Susana Brower’s “Magical Goods, ‘Orphaned’ Exchanges, Punishment and Power in the Fourth Branch of the ‘Mabinogi'” portrays the text of the Mabnogi as subversive of the exchange/gift economy of the early Celts and attempts to tie this to cultural exchange and transmission.
“The Hand at the Window: Twm Siôn Cati, the Welsh Colonial Trickster,” by Jonathan Evans and Stephen Knight, follows the creation of the “Welsh Robin Hood” through an examination of the conflict between “Welshness” and the imposed English-language culture.
Tyler D. Parry’s “An Irregular Union: Exploring the Welsh Connection to a Popular African-American Wedding Ritual” links a wedding tradition of African-American — jumping the broom — to an old Welsh custom through the agency of slave-owning Welsh immigrants to the New World.

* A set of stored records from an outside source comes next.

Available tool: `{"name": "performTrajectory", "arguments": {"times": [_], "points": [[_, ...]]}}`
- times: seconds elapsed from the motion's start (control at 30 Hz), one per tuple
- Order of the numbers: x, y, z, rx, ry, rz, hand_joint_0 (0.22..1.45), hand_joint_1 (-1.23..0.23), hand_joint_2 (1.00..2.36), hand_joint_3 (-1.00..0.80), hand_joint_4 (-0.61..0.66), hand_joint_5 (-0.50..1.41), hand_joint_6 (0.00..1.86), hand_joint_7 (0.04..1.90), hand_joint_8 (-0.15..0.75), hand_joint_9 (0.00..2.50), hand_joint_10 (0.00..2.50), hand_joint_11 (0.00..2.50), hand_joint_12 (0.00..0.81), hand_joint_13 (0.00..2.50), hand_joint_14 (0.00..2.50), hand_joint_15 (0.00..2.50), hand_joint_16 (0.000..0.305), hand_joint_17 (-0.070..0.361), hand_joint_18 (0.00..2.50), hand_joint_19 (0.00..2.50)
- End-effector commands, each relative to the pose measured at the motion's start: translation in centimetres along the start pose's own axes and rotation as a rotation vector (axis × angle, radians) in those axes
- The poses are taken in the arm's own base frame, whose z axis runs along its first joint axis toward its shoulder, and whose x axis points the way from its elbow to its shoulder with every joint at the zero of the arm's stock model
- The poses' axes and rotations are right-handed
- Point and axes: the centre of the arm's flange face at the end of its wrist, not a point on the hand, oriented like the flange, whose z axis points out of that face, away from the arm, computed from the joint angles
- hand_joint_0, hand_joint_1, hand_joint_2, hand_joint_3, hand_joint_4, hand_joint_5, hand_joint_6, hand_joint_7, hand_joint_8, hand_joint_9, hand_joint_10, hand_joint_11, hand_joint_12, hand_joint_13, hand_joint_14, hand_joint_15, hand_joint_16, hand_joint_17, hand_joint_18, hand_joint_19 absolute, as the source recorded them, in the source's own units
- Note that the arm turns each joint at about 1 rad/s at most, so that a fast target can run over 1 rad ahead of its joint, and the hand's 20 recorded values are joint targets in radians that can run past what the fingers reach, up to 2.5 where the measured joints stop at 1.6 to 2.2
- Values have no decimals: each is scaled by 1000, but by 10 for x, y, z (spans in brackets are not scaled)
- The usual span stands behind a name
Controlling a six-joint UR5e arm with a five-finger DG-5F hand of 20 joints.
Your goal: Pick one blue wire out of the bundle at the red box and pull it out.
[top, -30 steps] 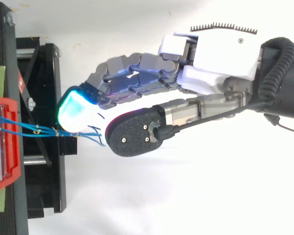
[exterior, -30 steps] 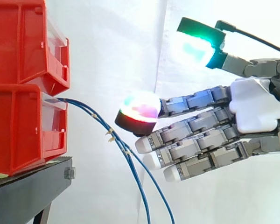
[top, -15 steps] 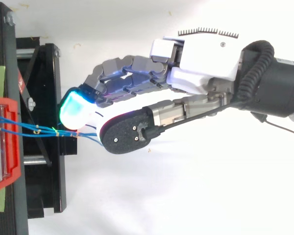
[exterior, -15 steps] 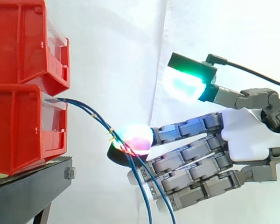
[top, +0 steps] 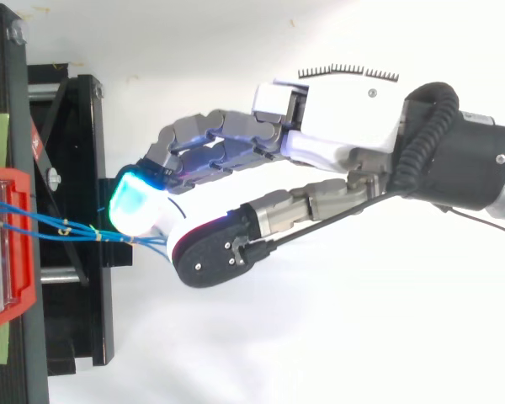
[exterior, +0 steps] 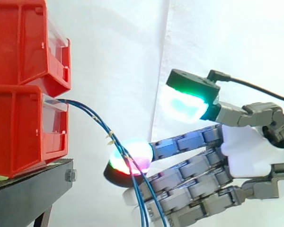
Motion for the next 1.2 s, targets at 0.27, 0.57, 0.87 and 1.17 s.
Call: {"name": "performTrajectory", "arguments": {"times": [0.27, 0.57, 0.87, 1.17], "points": [[27, -6, 21, -33, 19, 8, 578, -723, 1005, -414, 287, -98, 500, 1192, 284, 623, 0, 0, 367, 566, 6, 154, 45, 101, 357, 202], [33, 2, 25, -50, 21, 16, 618, -755, 1009, -337, 216, -159, 765, 806, 288, 650, 1, 38, 368, 608, 5, 180, 45, 101, 411, 226], [34, 4, 25, -53, 27, 18, 623, -770, 1009, -344, 196, -189, 854, 758, 294, 648, 2, 122, 373, 647, 7, 228, 46, 103, 468, 260], [34, 4, 25, -53, 29, 21, 510, -704, 1000, -500, 238, -159, 838, 758, 328, 726, 2, 135, 402, 680, 7, 242, 50, 112, 510, 292]]}}
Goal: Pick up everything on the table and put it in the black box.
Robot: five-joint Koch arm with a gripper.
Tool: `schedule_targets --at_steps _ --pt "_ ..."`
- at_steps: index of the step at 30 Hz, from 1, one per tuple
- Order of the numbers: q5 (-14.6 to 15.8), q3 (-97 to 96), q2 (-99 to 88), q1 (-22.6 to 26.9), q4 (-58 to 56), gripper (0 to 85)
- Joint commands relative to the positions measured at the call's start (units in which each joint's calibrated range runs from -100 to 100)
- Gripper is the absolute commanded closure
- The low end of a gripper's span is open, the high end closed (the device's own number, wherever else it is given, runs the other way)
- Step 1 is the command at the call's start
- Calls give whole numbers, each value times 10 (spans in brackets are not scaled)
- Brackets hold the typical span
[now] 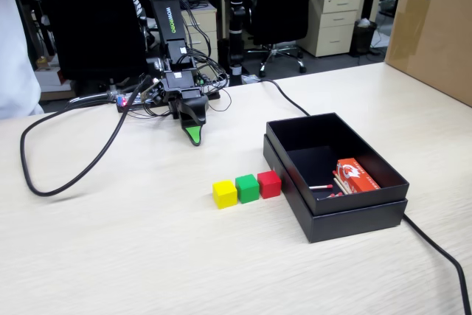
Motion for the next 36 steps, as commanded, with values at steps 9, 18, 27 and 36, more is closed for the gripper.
schedule_targets --at_steps 9,18,27,36 --pt "-1 -19 -1 0 -14 351" --pt "-2 -11 1 2 -15 360" --pt "0 110 37 -16 -142 362" --pt "8 343 164 -28 -295 364"
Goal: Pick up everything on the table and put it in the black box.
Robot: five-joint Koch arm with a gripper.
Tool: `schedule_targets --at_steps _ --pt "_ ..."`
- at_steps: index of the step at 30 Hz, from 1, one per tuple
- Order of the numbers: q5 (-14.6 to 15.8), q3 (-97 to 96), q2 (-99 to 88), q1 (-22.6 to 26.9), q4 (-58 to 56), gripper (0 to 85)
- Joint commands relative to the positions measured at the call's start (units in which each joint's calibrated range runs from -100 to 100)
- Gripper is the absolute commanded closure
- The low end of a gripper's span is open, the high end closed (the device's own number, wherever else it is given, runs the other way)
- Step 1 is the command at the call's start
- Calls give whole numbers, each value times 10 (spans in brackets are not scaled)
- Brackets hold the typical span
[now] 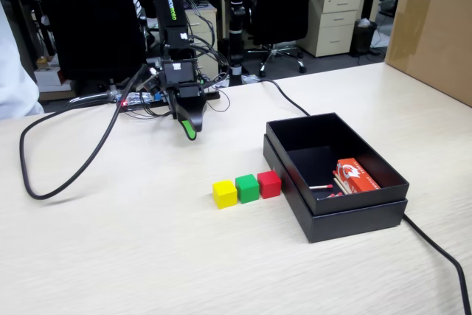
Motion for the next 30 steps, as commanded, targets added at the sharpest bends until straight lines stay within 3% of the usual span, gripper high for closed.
schedule_targets --at_steps 1,5,15,30 --pt "6 59 35 -5 -24 367" --pt "6 104 74 -10 -44 382" --pt "6 332 209 -3 -240 380" --pt "-6 485 329 6 -268 383"
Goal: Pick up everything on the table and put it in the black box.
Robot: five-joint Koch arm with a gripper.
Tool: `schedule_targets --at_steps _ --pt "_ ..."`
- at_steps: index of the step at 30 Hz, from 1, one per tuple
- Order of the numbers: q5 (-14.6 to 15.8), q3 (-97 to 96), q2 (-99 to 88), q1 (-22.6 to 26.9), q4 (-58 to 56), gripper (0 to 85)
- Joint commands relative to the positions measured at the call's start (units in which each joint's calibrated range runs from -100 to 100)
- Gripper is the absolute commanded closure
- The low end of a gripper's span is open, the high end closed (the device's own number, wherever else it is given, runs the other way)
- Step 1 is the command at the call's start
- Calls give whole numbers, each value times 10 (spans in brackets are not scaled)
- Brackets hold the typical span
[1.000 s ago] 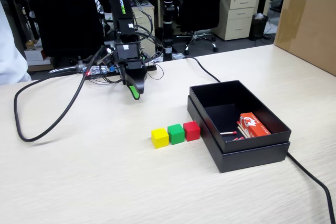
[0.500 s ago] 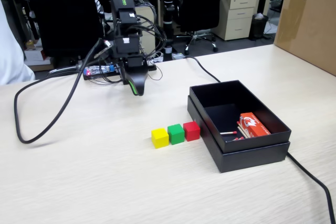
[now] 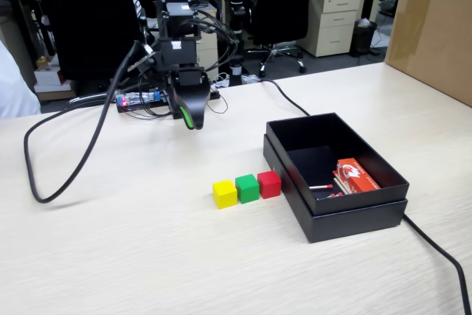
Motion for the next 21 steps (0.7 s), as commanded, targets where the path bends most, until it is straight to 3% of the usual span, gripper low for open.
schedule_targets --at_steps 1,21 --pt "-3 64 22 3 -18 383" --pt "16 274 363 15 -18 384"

Megan MacAlystre, in “Constructing Myth in Music: Heather Dale, King Arthur and ‘Culhwch and Olwen’,” explores the idea of the folksinger as heir to the bardic tradition, particularly as the modern repository of our unwritten traditional lore. This serves as something of a bridge to the latter portion of the collection, which moves into more recent times and other media.

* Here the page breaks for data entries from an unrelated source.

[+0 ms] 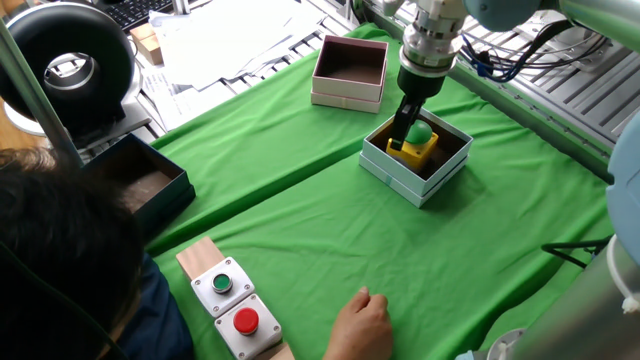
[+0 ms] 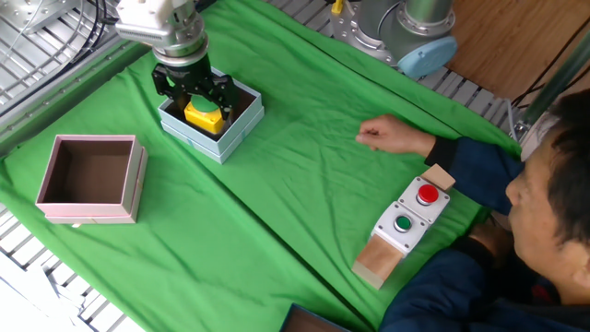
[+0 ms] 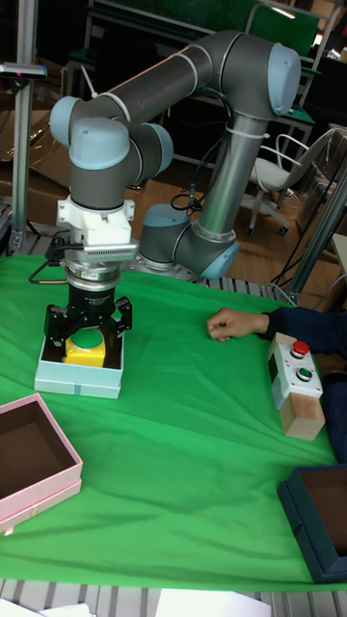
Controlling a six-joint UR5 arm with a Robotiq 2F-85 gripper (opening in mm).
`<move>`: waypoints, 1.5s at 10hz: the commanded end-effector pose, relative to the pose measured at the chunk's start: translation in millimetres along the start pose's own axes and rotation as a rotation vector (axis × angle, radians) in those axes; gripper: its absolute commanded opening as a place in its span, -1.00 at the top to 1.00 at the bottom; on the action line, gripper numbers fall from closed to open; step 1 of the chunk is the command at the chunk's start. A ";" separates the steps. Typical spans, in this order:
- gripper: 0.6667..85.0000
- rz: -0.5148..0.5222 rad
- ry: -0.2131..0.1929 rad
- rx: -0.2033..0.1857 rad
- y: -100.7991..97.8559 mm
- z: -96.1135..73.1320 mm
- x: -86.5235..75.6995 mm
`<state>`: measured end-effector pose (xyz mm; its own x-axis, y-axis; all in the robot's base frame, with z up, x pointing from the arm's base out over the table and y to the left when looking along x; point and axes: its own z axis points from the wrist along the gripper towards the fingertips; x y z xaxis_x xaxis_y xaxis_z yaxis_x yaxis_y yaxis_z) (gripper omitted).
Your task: Move an object from one box to another
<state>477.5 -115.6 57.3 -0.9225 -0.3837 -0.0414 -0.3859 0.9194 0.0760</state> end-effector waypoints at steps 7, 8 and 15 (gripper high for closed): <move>-1.00 0.023 -0.040 -0.002 -4.2 8.1 -7.4; -1.00 0.016 -0.043 0.003 -5.6 9.0 -8.0; -0.31 0.042 -0.027 0.027 -12.3 12.3 -3.3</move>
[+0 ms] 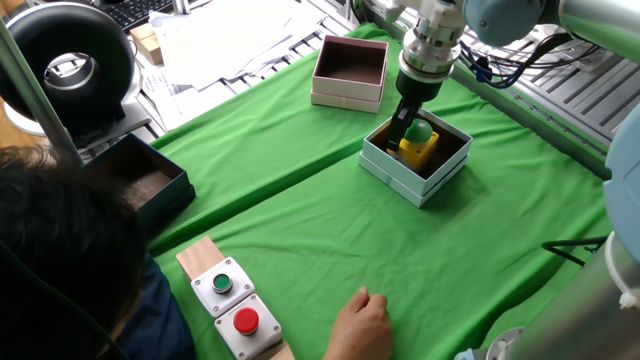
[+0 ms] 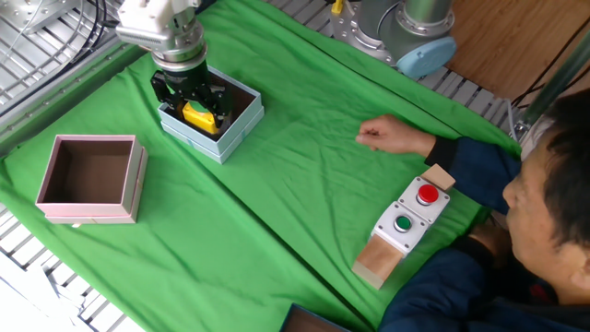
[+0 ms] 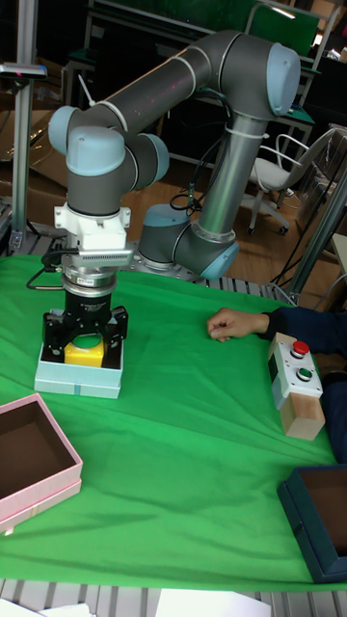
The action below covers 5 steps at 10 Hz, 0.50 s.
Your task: Move an object from one box to another
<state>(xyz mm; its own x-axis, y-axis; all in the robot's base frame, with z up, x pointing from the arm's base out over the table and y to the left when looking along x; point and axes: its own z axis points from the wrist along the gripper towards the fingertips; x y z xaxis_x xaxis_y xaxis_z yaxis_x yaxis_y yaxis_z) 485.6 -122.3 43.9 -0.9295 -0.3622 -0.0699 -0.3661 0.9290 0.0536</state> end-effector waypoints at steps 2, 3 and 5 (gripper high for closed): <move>0.27 0.056 0.030 0.015 -4.0 -2.6 6.5; 0.72 0.089 0.046 0.042 -6.9 -5.5 6.9; 0.99 0.130 0.049 0.050 -4.3 -11.1 2.2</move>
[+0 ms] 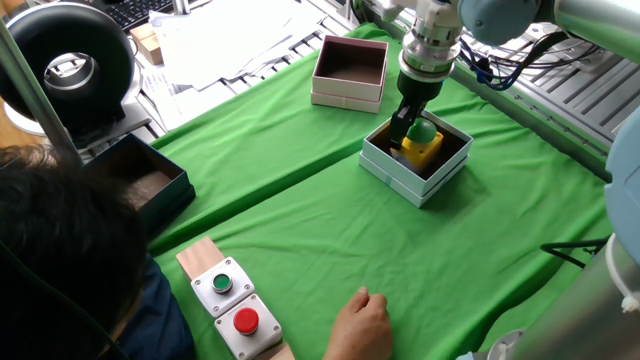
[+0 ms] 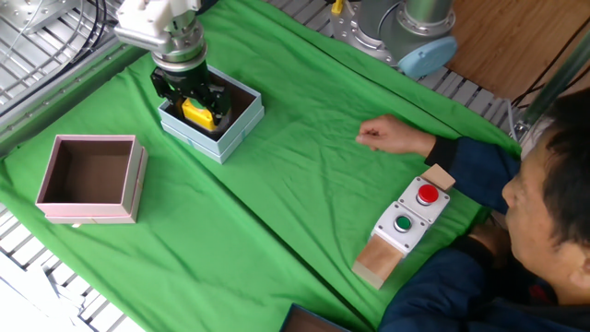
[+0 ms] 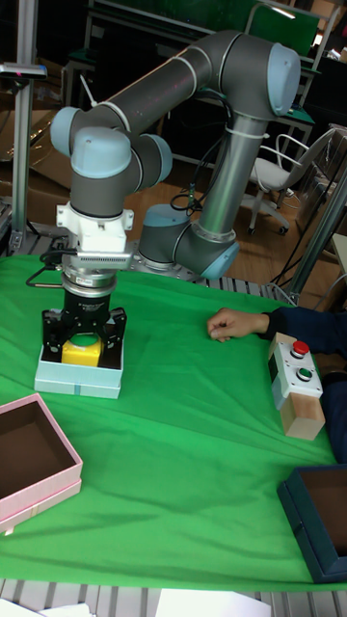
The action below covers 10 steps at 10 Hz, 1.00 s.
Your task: Move an object from one box to another
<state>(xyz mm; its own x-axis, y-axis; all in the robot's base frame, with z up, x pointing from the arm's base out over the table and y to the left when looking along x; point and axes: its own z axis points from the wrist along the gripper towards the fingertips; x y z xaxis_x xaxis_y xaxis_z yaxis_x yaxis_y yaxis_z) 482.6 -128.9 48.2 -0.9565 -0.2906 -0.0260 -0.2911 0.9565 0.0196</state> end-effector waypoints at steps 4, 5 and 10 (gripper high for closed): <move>0.99 0.071 0.037 0.009 5.8 -23.5 -3.9; 0.99 0.063 0.042 0.009 6.1 -30.0 -4.3; 0.99 -0.023 0.077 0.053 0.2 -84.8 -15.6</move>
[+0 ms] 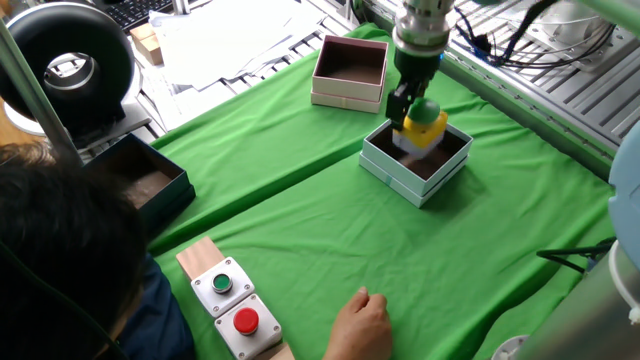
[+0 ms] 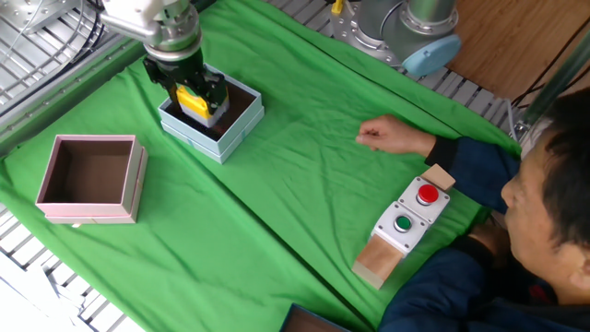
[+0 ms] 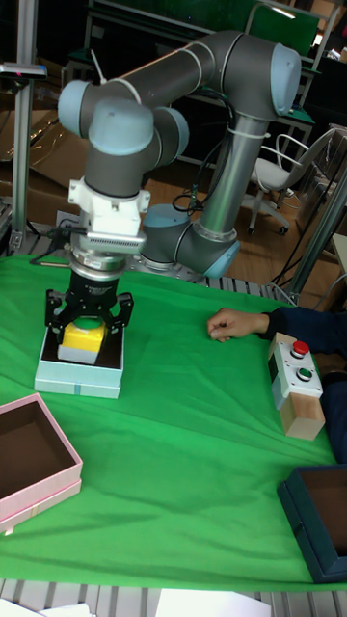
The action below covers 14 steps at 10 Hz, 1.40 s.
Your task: Move an object from one box to another
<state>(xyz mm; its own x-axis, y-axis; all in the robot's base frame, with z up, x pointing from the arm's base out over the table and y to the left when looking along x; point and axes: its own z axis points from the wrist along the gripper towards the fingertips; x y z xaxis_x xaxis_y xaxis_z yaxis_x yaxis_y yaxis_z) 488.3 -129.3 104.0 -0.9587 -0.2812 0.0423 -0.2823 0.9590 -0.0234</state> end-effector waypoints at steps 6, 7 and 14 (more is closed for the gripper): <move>0.99 -0.407 -0.032 0.174 -14.0 -83.8 -58.4; 0.99 -0.469 -0.044 0.204 -15.1 -87.8 -68.8; 0.99 -1.165 -0.178 0.491 -48.7 -94.2 -161.1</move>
<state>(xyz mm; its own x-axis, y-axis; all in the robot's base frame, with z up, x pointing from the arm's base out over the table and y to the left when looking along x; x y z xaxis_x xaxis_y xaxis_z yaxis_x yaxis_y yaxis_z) 629.4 -130.0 186.5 -0.3344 -0.9375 0.0968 -0.8887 0.2795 -0.3634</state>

Lynnette R. Porter’s “Torchwood‘s ‘Spooky-Do’s’: A Popular Culture Perspective on Celtic Mythology” is a rather sprawling essay that tries to link Cardiff as a nexus between Here and Other, drawing in science fiction and “mythic” elements (i.e., Capt. Jack Harkness as a mythic figure because of his near immortality and status as time traveler).

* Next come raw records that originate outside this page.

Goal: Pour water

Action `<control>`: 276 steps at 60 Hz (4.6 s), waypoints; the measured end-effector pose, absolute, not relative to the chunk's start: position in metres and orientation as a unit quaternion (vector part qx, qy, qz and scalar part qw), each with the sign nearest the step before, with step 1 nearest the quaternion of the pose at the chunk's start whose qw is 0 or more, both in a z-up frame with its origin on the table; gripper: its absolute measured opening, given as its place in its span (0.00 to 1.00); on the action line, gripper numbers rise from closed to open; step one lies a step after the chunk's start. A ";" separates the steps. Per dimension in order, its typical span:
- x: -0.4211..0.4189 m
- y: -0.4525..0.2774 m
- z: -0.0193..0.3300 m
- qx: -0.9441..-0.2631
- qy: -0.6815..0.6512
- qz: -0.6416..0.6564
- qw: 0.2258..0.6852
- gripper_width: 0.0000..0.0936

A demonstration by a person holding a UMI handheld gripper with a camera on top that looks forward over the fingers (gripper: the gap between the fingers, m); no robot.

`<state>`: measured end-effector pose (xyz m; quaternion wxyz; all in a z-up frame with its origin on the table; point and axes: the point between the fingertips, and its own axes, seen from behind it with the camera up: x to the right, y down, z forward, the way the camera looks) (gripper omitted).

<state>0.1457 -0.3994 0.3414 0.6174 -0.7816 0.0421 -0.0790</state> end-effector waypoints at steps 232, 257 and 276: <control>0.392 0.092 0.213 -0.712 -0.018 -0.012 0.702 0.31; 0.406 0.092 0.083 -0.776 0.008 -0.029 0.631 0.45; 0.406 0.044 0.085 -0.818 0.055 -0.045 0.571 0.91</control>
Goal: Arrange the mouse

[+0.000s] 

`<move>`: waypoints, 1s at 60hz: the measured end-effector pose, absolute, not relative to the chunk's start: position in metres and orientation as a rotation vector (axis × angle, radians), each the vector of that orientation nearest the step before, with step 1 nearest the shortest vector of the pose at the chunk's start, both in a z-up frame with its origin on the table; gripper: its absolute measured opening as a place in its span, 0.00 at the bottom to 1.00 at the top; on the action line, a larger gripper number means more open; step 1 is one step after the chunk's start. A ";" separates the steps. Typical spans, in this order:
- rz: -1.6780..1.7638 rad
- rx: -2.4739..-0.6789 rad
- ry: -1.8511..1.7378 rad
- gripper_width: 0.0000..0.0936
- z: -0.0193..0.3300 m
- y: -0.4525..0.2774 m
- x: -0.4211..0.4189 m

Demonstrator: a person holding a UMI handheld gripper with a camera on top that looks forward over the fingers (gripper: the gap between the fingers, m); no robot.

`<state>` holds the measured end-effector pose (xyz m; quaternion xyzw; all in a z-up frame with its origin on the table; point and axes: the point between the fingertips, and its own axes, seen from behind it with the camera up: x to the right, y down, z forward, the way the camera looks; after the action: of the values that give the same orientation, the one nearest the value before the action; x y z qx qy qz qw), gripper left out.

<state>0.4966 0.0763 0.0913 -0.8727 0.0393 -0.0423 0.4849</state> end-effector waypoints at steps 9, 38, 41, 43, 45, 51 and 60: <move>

“Everyday Magic: Howl’s Moving Castle and Fantasy as Sociopolitical Commentary,” by Carolynn Wilcox, provides a comparative discussion of the methods used by Diana Wynne Jones in Howl’s Moving Castle, and by Hayao Miyazaki in his anime adaptation, to reinforce the “normalcy” of the fantasy milieu while at the same time engaging in social and political commentary. One basic idea that might have helped clarify Wilcox’ thesis is simply that speculative fiction, by its very nature, engages in social and political commentary as a matter of course.
Jeff Hicks, “Loosely Based: The Problems of Adaptation in Disney’s The Black Cauldron” is largely a critique of the Disney film adapted from the first two novels of Lloyd Alexander’s Chronicles of Prydain, itself derived from the Second Branch of the Mabinogi, based in a discussion of the difficulties of translating the violence and death of mythology to animation while trying to maintain a G rating.
Clay Kinchen Smith’s “We’re Not in Cymru Anymore: What’s Really Happening in the Online Mabinogi” is, in essence, a diatribe against consumerism and the political and social neomedievalism implicit in our ever-shrinking world. The connection is with Welsh mythology is simply that the game, although given the title Mabinogi, doesn’t draw on Welsh sources at all.
Audrey L. Becker, in “Temporality, Teleology and the Mabinogi in the Twenty-First Century,” considers three contemporary adaptations of the Mabinogi — film, video game, and novella. She notes particularly that these contemporary appropriations have been produced by Welsh creators and producers, in distinction to the Online Mabinogi, which utilizes characters but doesn’t connect to the meanings of the original.
The essays, as they begin to deal with more contemporary adaptations into different media, move farther and farther away from any real focus on Welsh mythology. This is not to say that the various writers’ offerings are not, in themselves, valid discussions, but that the very tenuousness of the connection calls into question the collection’s central thesis, as stated by Becker in her concluding essay: “We appear to be having a Mabinogi moment.”
One further note: as is fairly common in collections of this sort, there is a variety of critical approaches that are more or less dressed up in critical jargon. If you’re not up on “onomastic connections” or “teleological meanings,” be warned.